London: An unborn baby could become infected with COVID-19 if their gut is exposed to the SARS-CoV-2 virus, claims a new study.
The study led by University College London researchers found that certain foetal organs, such as the intestine, are more susceptible to infection than others.
However, researchers said that opportunities for the COVID-19 virus infecting the foetus are extremely limited, as the placenta acts as a highly effective and protective shield, and evidence suggests foetal infection, known as vertical transmission, is extremely uncommon.
"Our findings explain that clinical infection of the foetus during pregnancy is possible but uncommon and that is reassuring for parents-to-be," said Dr Mattia Gerli, from UCL's Division of Surgery and Interventional Science and the Royal Free Hospital.
For the study, published in BJOG - An International Journal of Obstetrics & Gynaecology, researchers set out to understand how newborn babies could have developed COVID-19 antibodies, as has been reported in a small number of cases and how the virus could be passed from an infected mother to the unborn foetus.

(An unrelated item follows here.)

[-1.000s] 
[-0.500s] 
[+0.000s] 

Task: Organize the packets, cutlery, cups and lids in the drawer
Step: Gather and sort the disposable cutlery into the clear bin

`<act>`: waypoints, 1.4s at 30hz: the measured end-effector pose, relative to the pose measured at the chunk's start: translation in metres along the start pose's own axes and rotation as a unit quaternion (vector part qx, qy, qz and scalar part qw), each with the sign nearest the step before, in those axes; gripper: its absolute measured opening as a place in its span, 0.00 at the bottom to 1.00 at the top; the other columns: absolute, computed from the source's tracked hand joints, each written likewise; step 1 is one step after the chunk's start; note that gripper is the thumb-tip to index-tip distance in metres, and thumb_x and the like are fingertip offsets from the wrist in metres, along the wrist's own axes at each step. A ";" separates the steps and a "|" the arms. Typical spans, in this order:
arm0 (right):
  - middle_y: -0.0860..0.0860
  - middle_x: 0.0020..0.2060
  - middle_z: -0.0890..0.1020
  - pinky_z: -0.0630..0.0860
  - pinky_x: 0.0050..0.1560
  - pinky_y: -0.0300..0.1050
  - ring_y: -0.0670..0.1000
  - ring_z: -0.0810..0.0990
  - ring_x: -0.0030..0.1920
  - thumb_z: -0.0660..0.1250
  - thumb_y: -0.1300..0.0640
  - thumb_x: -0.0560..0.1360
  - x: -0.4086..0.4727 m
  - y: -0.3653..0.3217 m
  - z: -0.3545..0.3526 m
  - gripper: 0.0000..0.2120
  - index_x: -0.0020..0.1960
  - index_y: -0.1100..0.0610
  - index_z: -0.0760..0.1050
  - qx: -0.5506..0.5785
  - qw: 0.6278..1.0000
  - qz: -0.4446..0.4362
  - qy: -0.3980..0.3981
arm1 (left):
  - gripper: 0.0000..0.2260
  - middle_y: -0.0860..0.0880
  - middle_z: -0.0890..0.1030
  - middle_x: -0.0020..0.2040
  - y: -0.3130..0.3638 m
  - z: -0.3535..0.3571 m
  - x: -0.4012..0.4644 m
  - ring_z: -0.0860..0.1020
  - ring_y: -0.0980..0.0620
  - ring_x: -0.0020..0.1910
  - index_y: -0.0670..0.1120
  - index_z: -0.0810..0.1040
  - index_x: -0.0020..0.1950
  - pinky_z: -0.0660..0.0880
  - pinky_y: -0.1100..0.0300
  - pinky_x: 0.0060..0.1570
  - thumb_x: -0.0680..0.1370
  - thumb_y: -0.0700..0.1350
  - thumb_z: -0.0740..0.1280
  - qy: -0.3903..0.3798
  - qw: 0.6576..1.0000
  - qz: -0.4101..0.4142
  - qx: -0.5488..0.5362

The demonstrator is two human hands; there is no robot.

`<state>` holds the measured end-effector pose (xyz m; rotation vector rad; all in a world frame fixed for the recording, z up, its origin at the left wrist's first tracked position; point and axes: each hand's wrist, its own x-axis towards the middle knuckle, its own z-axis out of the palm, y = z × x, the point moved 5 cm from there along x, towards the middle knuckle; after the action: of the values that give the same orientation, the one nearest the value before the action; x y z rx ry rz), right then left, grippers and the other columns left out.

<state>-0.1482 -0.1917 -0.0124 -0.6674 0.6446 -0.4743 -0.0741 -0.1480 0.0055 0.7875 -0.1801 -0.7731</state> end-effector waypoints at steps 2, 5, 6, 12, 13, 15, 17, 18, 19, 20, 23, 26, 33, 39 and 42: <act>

To find out, researchers examined various foetal organs and placenta tissue, made available via the Human Developmental Biology Resource (HDBR) biobank, which assists embryonic/fetal research.
The team examined the presence of protein receptors, ACE2 and TMPRSS2 -- needed for the SARS-Cov-2 virus to infect and spread.
Researchers found that the intestines (gut) and the kidney were the only foetal organs to feature both the ACE2 and TMPRSS2.
Since the foetal kidney is anatomically protected from exposure to the virus and therefore less at risk of infection, the team concluded that the COVID virus could infect the foetus via the gut and through foetal swallowing of amniotic fluid, which the unborn baby does naturally for nutrients.
After birth ACE2 and TMPRSS2 receptors are known to be present in combination on the surface of cells in the human intestine as well as the lung -- also suspected to be the main routes for COVID infection. But in younger children, the intestine appears to be most important for virus infection.
"The foetus is known to begin swallowing the amniotic fluid in the second half of pregnancy. To cause infection, the SARS-CoV-2 virus would need to be present in significant quantities in the amniotic fluid around the foetus," Gerli explained.
"However, many studies in maternity care have found that the amniotic fluid around the foetus does not usually contain the SARS-CoV2 virus, even if the mother is infected with COVID-19," she noted.
The researchers highlighted that the biggest risk to the foetus during pregnancy is if the mother becomes very unwell with COVID-19 infection. In this instance the virus may be present in high concentration in the amniotic fluid. In addition, it could damage the placenta, which can lead to preterm birth.
"Vaccination against COVID-19 is known to be safe in pregnancy and reduces the chance of SARS-CoV-2 infection to very low levels. The results of this study provide definitive information regarding the susceptibility of the human foetus to COVID-19 infection," said co-author Professor Anna David from UCL Elizabeth Garrett Anderson Institute for Women's Health.